Let’s try to calculate $\int_{0}^{b} x^2dx$ where a = 0 and b is arbitrary. We divide the segment [0, b] into n pieces (Figure 1.c.). The sum of the areas of all rectangles is equal to $b^3(\frac{1^2+2^2+3^2+···n^2}{n^3})$
To try to understand ${1^2+2^2+3^2+···n^2}$, we can observe that it is basically a pyramid, the base of which is n x n blocks. On top of it, we put a second layer of n-1 x n-1 blocks (Figure 1.d). And we keep on piling up layer after layer. At the top of the pyramid, there is just one block of stone. Underneath our staircase pyramid, there is an ordinary pyramid, and its volume is $\frac{1}{3}(base~ ·~ height)=\frac{1}{3}n^2~ ·~ n$ On the outside, there is also another ordinary pyramid, with base and height (n+1)·(n+1), (n+1) respectively.
So our initial quantity ${1^2+2^2+3^2+···n^2}$ is to be found between these two pyramids: $\frac{1}{3}n^3 < 1^2+2^2+3^2+···n^2 < \frac{1}{3}(n+1)^3$ (Figure 1.e.) If we divide by n^{3}, $\frac{1}{3} < \frac{1^2+2^2+3^2+···n^2}{n^3} < \frac{1}{3}(1+\frac{1}{n})^3$ Therefore, our total area $\int_{0}^{b} x^2dx=\frac{1}{3}b^3.$
A Riemann sum is another approximation of an integral by a finite sum. The interval is partitioned into n pieces and we pick any height of f in each interval (e.g. f(c_{i}), Figure 1.f.) The sum is defined as $\sum_{i=1}^n f(c_i)\Delta x,~ where~\Delta x=\frac{b-a}{n}$ Please notice that in the limit, as the rectangles get thinner, the difference between the area covered by the rectangles and the area under the curve will get smaller, and finally it does not matter, we get $\int_{a}^{b} f(x)dx$
How much money do we borrow in the whole year? $\sum_{i=1}^{365} f(\frac{i}{365})\Delta t$ → [It is going to be very close] $\int_{0}^{1} f(t)dt$
How much money do you actually owe?

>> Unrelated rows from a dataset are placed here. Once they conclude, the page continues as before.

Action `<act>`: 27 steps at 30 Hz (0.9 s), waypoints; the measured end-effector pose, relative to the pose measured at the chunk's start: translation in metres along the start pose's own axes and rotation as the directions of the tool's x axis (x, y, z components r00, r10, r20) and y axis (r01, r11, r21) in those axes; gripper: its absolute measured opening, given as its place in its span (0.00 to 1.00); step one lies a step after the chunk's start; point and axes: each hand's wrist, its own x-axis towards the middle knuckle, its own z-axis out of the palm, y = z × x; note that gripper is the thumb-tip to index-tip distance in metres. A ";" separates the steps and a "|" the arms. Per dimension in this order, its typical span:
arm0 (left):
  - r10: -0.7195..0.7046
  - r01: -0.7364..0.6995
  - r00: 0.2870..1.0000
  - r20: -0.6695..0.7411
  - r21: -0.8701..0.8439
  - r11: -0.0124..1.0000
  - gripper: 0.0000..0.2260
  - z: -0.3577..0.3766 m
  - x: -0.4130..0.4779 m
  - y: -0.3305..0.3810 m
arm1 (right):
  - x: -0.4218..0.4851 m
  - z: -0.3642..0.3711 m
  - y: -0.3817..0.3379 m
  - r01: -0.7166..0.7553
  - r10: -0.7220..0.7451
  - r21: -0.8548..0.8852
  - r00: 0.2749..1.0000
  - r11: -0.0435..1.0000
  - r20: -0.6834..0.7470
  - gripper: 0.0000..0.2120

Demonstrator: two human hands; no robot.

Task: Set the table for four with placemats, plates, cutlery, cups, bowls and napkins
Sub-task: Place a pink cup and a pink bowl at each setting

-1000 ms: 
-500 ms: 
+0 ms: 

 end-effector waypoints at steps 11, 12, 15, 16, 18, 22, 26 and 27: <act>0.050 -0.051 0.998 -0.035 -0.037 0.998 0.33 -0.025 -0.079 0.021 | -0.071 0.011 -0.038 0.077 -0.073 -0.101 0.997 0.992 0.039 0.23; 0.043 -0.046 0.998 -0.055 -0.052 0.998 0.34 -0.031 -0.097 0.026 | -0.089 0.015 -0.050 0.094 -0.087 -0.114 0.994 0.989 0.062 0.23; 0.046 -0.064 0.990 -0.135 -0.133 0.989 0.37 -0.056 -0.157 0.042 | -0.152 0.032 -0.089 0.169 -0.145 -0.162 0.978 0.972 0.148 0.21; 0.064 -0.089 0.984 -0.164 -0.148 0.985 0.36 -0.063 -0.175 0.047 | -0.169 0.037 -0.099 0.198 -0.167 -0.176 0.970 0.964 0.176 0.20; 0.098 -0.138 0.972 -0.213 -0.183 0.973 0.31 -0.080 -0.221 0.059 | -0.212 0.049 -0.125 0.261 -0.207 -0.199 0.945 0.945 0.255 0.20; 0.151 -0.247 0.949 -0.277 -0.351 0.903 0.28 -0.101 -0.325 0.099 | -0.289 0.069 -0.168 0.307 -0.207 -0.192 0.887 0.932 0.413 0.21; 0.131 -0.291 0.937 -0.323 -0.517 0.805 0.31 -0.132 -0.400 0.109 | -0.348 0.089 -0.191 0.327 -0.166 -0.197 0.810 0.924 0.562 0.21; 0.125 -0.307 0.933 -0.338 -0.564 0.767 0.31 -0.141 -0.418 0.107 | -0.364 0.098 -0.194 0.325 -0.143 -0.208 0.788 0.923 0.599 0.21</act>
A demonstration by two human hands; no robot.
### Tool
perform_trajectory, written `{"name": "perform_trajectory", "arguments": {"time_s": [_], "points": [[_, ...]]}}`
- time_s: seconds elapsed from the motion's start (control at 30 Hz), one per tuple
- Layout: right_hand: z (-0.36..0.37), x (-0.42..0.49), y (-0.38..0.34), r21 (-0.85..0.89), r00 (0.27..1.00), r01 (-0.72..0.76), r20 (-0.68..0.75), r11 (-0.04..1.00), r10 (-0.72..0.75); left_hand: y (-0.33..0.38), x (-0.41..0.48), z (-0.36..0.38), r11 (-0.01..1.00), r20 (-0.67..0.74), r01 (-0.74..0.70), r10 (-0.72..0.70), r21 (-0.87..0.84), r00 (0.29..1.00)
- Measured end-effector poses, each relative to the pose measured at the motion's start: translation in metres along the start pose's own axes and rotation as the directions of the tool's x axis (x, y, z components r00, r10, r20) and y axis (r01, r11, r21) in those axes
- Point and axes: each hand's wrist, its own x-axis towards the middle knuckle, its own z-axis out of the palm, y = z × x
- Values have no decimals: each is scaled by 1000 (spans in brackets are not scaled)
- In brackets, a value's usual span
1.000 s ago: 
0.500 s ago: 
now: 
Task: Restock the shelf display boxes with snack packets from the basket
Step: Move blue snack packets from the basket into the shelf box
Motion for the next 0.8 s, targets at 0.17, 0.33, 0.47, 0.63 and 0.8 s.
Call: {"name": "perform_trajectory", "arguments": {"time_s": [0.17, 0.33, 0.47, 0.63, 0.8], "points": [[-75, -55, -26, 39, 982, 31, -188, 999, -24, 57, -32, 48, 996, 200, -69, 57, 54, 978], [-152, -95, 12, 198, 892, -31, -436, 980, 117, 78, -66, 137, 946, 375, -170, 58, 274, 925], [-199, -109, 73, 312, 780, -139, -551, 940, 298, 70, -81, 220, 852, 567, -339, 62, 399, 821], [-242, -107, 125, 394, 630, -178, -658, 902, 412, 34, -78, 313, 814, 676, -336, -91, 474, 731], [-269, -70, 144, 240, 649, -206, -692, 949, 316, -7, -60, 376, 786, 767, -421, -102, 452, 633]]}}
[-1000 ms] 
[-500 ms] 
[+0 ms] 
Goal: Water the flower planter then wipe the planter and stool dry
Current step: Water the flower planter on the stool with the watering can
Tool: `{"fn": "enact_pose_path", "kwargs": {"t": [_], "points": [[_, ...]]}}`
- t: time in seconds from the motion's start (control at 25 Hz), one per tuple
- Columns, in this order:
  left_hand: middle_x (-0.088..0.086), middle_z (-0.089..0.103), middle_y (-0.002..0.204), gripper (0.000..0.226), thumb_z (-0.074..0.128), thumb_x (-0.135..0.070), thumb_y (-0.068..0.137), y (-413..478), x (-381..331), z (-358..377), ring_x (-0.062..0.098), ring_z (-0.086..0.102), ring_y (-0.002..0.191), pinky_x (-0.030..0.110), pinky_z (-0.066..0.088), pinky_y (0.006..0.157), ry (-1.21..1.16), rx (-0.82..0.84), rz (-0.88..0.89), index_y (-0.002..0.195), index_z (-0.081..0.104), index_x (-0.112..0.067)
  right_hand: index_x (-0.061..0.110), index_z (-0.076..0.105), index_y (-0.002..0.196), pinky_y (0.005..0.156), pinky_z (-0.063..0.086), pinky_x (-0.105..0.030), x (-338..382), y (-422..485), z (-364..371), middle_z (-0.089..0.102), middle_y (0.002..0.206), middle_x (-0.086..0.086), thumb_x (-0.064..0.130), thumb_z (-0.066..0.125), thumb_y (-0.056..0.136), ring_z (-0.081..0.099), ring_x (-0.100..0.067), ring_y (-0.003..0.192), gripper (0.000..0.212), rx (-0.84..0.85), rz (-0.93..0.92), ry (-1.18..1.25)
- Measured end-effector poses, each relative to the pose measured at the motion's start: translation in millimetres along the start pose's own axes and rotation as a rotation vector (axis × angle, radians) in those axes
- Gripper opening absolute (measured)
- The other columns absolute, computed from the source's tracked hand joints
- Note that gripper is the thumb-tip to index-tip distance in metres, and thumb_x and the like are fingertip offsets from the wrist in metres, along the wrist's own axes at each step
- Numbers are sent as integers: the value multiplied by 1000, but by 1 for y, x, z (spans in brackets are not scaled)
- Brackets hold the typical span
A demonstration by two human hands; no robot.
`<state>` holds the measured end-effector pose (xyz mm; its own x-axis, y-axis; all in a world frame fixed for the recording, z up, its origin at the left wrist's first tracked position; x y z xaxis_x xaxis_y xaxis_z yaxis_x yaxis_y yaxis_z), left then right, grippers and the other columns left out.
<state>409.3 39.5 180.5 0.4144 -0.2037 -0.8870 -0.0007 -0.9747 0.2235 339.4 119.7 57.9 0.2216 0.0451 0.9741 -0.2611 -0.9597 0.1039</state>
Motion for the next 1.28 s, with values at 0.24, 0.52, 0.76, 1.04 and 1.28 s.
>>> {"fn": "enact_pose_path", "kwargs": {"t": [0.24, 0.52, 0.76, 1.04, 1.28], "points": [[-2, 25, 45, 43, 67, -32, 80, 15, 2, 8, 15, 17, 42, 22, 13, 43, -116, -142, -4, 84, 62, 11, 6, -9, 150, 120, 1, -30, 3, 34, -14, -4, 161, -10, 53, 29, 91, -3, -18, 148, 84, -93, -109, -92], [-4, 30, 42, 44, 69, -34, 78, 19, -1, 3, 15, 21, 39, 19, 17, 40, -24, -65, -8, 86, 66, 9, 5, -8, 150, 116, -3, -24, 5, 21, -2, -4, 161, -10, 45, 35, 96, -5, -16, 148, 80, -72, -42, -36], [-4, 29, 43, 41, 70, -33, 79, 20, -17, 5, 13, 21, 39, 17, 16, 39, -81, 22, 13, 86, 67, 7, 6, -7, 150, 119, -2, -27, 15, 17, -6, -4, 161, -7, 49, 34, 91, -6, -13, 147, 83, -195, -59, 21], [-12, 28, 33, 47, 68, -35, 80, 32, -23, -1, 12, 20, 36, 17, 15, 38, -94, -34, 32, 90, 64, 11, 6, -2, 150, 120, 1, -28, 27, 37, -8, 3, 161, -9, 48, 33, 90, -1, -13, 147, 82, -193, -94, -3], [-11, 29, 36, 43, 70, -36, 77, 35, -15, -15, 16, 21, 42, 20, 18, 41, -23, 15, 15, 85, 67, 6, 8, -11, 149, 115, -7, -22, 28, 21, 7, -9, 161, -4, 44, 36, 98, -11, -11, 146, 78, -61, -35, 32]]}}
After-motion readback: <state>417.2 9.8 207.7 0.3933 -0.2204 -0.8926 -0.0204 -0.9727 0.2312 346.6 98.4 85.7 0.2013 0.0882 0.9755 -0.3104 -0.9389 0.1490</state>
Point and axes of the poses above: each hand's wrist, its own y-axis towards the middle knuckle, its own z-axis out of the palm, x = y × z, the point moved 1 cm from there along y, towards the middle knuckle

Obviously, and regretfully, the interest on our debt is compounded continuously. If P is our principal (we start with a debt of P), then after time t you owe Pe^{rt} where r is the interest rate.
So, you borrow these amounts $f(\frac{i}{365})\Delta t$, but when you borrow these quantities, the amount of time left in the year is 1 -i/365, which is the amount of time this incremental debt will accumulate interest, that is, $(f(\frac{i}{365})\Delta t)e^{r(1-\frac{i}{365})}$. An at the end of the year, $\sum_{i=1}^{365} (f(\frac{i}{365})\Delta t)e^{r(1-\frac{i}{365})}$ that is basically $\int_{0}^{1} e^{r(1-t)}f(t)dt$
The Fundamental Theorem of Calculus states roughly that the integral of a function f over an interval is equal to the change of any antiderivate F (F’(x) = f(x)) between the ends of the intervals, i.e., $\int_{a}^{b} f(x)dx = F(b)-F(a)=F(x) \bigg|_{a}^{b}$
Examples:
For some distance s(t), the velocity function is v(t)=s’(t). Therefore, given a velocity function, v(t) -it is what is measured in the speedometer- $\int_{a}^{b} v(t)dt$ =s(b)-s(a) -the actual distance traveled, what is measured in the odometer, that is the instrument on your car dashboard that displays how many miles or kilometers your vehicle has traveled.
Let’s say that you checked your speedometer every single second ($\Delta t = 1 second$), the Riemman Sum is equal $\sum_{i=1}^n v(t_i)\Delta t≈\int_{a}^{b} v(t)dt$ =s(b)-s(a)
Let’s notice that * $\int_{0}^{2π} sinxdx = (-cosx)\bigg|_{0}^{2π}=-cos2π-(-cos0) = 0$
Definite integrals can be interpreted as the signed area of the region in the plane that is bounded by the graph bounded by its graph. Be careful, areas above the horizontal -x- axis of the plane are positive while areas below the horizontal axis are negative.